The records:
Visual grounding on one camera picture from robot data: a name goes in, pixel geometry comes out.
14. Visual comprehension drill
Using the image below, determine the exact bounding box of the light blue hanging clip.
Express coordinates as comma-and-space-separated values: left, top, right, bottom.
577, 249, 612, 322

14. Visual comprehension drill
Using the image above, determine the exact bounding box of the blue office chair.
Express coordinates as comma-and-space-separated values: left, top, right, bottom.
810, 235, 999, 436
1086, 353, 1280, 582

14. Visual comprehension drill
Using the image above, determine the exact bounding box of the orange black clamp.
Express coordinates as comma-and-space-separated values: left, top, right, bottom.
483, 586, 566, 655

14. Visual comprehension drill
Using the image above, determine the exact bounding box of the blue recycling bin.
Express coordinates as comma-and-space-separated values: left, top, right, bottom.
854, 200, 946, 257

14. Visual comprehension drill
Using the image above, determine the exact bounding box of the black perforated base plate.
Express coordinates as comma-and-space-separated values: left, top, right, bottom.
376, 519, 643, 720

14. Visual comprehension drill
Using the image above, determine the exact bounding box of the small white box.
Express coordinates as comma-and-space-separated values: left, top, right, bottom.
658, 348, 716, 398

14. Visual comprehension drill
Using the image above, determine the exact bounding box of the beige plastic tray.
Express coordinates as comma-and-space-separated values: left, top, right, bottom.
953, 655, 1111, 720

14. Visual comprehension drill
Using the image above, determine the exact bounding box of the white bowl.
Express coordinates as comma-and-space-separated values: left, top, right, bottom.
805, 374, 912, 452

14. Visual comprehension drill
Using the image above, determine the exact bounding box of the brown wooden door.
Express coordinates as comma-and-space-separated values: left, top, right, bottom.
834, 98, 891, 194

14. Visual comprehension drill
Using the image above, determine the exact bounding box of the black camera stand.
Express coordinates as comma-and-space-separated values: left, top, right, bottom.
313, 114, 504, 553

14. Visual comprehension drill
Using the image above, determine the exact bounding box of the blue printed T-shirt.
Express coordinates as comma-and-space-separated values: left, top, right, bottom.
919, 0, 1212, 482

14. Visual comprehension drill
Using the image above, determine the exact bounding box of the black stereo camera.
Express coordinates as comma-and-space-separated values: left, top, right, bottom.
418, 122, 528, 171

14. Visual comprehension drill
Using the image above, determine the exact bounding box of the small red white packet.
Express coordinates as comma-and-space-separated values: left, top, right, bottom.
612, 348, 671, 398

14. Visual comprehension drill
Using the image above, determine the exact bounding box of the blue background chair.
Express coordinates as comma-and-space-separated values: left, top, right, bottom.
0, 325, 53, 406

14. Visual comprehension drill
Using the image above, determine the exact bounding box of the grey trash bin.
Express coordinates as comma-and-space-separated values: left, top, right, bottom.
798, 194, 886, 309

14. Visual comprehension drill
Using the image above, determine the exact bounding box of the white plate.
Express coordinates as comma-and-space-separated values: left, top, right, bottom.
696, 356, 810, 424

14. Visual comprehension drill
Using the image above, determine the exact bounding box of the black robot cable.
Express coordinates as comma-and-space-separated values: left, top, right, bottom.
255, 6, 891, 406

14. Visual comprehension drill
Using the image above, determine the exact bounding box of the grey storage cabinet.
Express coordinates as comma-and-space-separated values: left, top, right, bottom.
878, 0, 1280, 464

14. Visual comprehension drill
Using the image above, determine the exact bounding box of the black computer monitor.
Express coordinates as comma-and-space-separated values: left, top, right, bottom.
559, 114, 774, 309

Action item:
The required answer is each line of the data in which the word "chair" appears.

Task answer:
Using the image above, determine the exact bounding box of the blue office chair.
Using the image above, determine the exact bounding box of the blue background chair.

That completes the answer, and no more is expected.